L'infortunio occorso al lavoratore durante la cd. “pausa caffè” non sempre è indennizzabile dall'INAIL

27 Dicembre 2021

E' da escludere la indennizzabilità dell'infortunio subito dalla lavoratrice durante la pausa al di fuori dell'ufficio giudiziario ove presta la propria attività e lungo il percorso seguito per andare al bar a prendere un caffè, posto che la lavoratrice allontanandosi dall'ufficio per raggiungere un vicino pubblico esercizio, si è volontariamente esposta ad un rischio non necessariamente connesso all'attività lavorativa...
Massima

E' da escludere la indennizzabilità dell'infortunio subito dalla lavoratrice durante la pausa al di fuori dell'ufficio giudiziario ove presta la propria attività e lungo il percorso seguito per andare al bar a prendere un caffè, posto che la lavoratrice, allontanandosi dall'ufficio per raggiungere un vicino pubblico esercizio, si è volontariamente esposta ad un rischio non necessariamente connesso all'attività lavorativa per il soddisfacimento di un bisogno certamente procrastinabile e non impellente, interrompendo così la necessaria connessione causale tra attività lavorativa ed incidente.

Il caso

Un'impiegata pubblica, timbrato il cartellino in uscita per effettuare, insieme a due colleghe, la cd. "pausa caffè" di metà mattina presso un vicino bar, cadeva al suolo procurandosi un trauma al polso destro.

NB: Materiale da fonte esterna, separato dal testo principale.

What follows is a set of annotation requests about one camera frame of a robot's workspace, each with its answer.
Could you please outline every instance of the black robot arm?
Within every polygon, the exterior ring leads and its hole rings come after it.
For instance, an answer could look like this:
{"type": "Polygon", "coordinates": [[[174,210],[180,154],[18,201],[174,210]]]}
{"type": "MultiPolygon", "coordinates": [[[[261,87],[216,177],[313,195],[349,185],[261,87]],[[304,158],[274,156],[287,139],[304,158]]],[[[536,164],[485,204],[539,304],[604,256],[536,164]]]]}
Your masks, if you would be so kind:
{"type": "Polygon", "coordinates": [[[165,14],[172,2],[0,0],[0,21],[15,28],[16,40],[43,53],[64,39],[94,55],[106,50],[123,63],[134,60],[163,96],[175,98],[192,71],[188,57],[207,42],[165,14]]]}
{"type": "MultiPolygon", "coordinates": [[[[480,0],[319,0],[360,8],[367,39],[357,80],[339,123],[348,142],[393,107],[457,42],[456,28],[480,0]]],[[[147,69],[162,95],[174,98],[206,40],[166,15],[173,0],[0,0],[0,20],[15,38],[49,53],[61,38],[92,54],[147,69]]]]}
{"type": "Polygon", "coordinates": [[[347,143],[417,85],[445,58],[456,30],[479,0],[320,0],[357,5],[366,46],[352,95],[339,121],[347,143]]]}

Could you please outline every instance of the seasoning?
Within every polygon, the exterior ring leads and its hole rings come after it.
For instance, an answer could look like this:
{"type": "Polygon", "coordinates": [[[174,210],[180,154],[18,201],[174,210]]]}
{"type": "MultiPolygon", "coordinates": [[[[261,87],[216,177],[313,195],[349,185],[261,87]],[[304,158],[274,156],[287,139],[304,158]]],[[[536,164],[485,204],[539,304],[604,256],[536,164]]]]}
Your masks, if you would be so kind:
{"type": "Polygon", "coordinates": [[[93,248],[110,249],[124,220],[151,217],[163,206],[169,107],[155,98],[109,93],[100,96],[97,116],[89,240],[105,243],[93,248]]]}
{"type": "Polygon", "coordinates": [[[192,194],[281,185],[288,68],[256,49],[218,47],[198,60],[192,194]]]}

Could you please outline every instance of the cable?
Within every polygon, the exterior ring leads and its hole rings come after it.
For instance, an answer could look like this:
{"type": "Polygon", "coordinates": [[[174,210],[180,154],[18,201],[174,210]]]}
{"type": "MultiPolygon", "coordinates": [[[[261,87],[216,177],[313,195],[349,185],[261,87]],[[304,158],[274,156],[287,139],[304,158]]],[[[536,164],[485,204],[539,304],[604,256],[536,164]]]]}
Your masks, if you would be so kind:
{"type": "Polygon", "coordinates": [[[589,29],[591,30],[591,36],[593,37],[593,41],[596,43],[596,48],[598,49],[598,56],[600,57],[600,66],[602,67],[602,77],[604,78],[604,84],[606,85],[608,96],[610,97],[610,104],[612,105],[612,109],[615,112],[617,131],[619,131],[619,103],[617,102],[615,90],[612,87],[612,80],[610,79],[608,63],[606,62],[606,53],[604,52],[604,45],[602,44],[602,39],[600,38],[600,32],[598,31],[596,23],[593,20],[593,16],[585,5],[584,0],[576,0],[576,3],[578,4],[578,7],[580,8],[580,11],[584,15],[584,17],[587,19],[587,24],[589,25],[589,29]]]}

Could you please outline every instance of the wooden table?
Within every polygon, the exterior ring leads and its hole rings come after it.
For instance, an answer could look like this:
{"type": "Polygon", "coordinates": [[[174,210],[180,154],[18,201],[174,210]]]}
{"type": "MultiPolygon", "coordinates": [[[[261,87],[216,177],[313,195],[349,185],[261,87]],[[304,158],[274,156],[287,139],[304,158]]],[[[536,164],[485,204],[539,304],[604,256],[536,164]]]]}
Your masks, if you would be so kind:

Esclusa dall'INAIL in fase amministrativa l'ammissione alla copertura sociale, la dipendente adiva l'Autorità giudiziaria ordinaria che riconosceva, all'esito di entrambi i gradi di merito, la sussistenza del diritto all'erogazione sia dell'indennità per inabilità temporanea assoluta sia dell'indennizzo in capitale per il danno biologico riportato, poiché il rischio assunto dalla lavoratrice non poteva considerarsi generico, permanendo il nesso eziologico con l'attività lavorativa, posto che la pausa era stata autorizzata dal datore di lavoro ed era assente il servizio bar all'interno dell'ufficio; in sostanza, la Corte di Appello riteneva che l'infortunio fosse connesso ed accessorio all'attività di lavoro e non ricorresse una ipotesi di rischio elettivo.

Con ricorso per cassazione l'INAIL chiedeva l'annullamento della sentenza di merito sulla scorta del fatto che l'infortunio non sarebbero avvenuto in occasione di lavoro, essendo scaturito da un rischio assunto volontariamente, non potendosi ravvisare nell'esigenza, pur apprezzabile, di prendere un caffè i caratteri del necessario bisogno fisiologico che avrebbero consentito di mantenere la stretta connessione con l'attività lavorativa.

La Corte di Cassazione accoglieva il ricorso, annullando senza rinvio la sentenza impugnata.

La questione

La questione esaminata dalla Corte di Cassazione è la seguente:

può ammettersi alla tutela sociale contro gli infortuni sul lavoro l'evento accaduto al di fuori del luogo di lavoro durante la cd. pausa caffè?

La soluzione giuridica

La Corte di Cassazione esclude l'indennizzabilità dell'infortunio, non essendosi “verificato nel tempo e nel luogo della prestazione lavorativa, occorrendo invece, come requisito essenziale, la sussistenza dell'anzidetto nesso tra lavoro e rischio, nel senso che il lavoro determina non tanto il verificarsi dell'evento quanto l'esposizione a rischio dell'assicurato”.

La Cassazione, dunque, conformandosi ad una precedente pronuncia con cui era stata negata la tutela sociale ad un infortunio verificatosi sempre durante la pausa mensa al di fuori del cantiere edile ove l'infortunato prestava attività di lavoro e lungo il percorso seguito per raggiungere un vicino bar (Cass. n. 4492/1997), nega la sussistenza di una derivazione causale dell'evento da un rischio specifico o, quanto meno, improprio, ritenendo che la lavoratrice si fosse volontariamente esposta ad un rischio non necessariamente connesso all'attività lavorativa per il soddisfacimento di un bisogno certamente procrastinabile e non impellente, interrompendo così la necessaria connessione causale tra attività lavorativa ed incidente.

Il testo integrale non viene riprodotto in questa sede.